Tuesday, September 22, 2009
Sop Up the Sweat and Move On
By Cindy Hale
Can summer please be over? I am so done with the sweat. I am tired of my jeans sticking to my skin. I have to peel them off my body every afternoon like I’m a giant fruit roll-up.
In an attempt to get my riding done before the temps soar into triple digits, I make sure Wally and Joey are fed by dawn. It could be a scene from an eerie equine vampire movie. “Quick! Hurry, before sunrise! Throw them the hay! The hay!”
It kind of takes the fun out of riding when it’s a contest to see who is sweating more: me or my horse. At least the horses get the luxury of a cool shower after they’re untacked. Me? I figure I don’t need a shower until my boot socks have melded to my toes and sweat has trickled into my outer ear.

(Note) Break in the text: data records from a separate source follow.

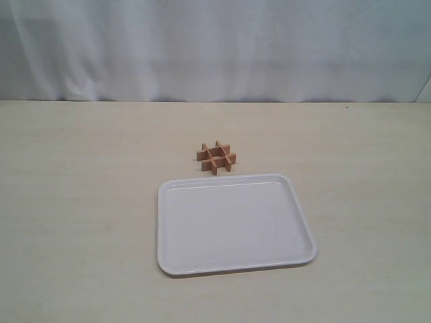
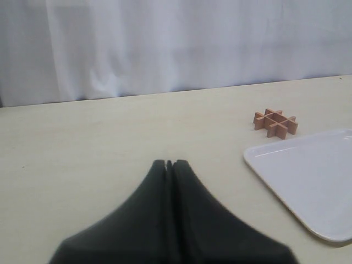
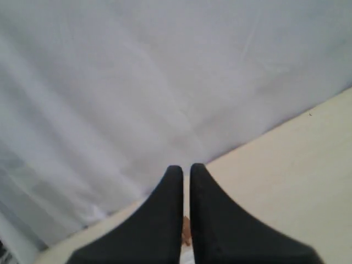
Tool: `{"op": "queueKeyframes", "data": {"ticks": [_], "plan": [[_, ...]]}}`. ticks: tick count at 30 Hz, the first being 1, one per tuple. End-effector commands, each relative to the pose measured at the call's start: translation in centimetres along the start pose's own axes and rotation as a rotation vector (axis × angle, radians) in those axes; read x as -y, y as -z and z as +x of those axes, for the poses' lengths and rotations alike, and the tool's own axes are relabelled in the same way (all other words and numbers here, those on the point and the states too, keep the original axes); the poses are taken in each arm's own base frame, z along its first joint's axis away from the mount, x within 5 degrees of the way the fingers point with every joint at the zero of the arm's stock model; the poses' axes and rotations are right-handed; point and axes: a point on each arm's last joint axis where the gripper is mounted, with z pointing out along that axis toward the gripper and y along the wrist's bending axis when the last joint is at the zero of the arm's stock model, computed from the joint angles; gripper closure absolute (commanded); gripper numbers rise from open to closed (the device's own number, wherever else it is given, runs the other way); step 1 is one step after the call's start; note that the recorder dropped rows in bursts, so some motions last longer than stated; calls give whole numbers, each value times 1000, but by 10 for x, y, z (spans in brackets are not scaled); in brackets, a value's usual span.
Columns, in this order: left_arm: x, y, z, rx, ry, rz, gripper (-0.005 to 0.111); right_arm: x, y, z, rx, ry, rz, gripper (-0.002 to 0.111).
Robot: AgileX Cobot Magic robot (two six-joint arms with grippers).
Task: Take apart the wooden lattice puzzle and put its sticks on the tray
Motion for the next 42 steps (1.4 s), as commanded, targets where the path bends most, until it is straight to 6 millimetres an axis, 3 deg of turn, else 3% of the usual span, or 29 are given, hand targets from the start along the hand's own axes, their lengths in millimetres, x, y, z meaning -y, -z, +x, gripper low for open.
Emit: {"op": "queueKeyframes", "data": {"ticks": [1,6,10,21,31,42], "plan": [[0,0,0,9,4,2,107,-18,-38,-15,-258,115,73,104],[0,0,0,9,4,2,107,-43,-91,-35,-571,366,55,104],[0,0,0,9,4,2,107,-51,-124,-41,-667,463,24,104],[0,0,0,9,4,2,107,-53,-206,-30,-908,480,1,104],[0,0,0,9,4,2,107,-85,-284,35,-1147,686,51,104],[0,0,0,9,4,2,107,-86,-353,88,-1342,789,191,104]]}}
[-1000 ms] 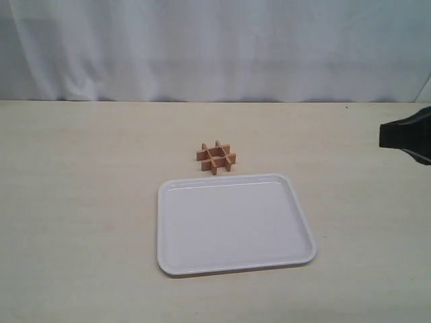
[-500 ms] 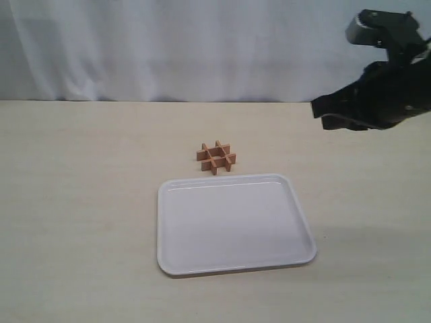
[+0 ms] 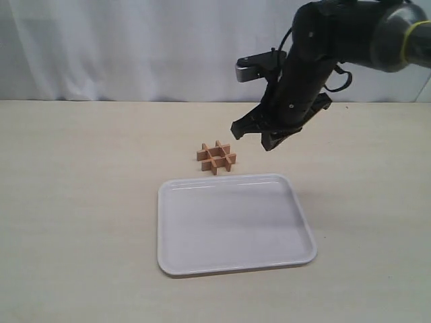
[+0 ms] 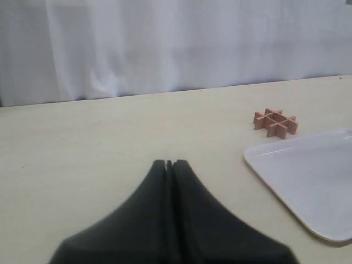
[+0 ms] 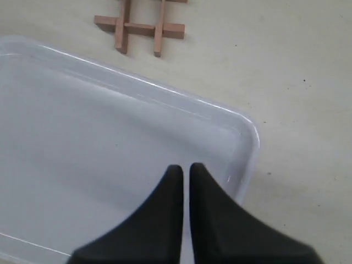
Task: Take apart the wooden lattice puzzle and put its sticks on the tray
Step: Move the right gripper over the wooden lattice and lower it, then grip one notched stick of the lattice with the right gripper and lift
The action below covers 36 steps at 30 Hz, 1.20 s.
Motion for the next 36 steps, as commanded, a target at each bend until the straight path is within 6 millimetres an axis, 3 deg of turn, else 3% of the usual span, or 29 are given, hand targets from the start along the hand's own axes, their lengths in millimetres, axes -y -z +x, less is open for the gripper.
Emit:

I want Summer 2009 to be history. I keep checking my calendar to make sure there isn’t some cosmic mistake. It’s nearly the end of September. Shouldn’t pumpkins be ripening on their vines? Aren’t home-raised turkeys getting a little suspicious each time they’re fed a teensy bit more grain? Hel-lo! Halloween and Thanksgiving are on the horizon. Let’s put the tank tops to bed and move on to zip-up sweatshirts.
I already have my very own Summer 2009 souvenir. I grew a scaly sunspot on the bridge of my nose. It’s not skin cancer, but it’s a warning. My doctor scolded me for wearing mere ball caps and visors around the barn instead of a wide-brimmed hat. So I went out and bought a genuine straw cowboy hat. Of course, with my scrawny shoulders and thin neck it looks like an over-sized sombrero on my head, but it seems a small price to pay to avoid a permanent dent in my nose from having a lesion removed. And just so you know, I religiously smear my face with SPF sunscreen no less than twice a day. Quite frankly, I fear that it makes my face appear somewhat iridescent, as if I’m a member of a traveling troupe of Cirque du Soleil performers. Yes indeedy, I’m quite fashionable on the bridle paths. Nonetheless, even with the sombrero and the clown make-up, I ended up with a brownish freckly thing on my nose. Every time I looked in the mirror it stared back at me. I began to wonder, “If I were a solid sorrel, and that were a white spot, would it be large enough to qualify me for Pinto papers?”
I’m sure I’m not the only horsewoman who winds up besmirched with sunspots, freckles and nascent skin cancers by the end of summertime. It’s kind of an occupational hazard. With an obsessive amount of attention, my personal nose medallion is fading, thankfully. Now if only this summer would fade away as well.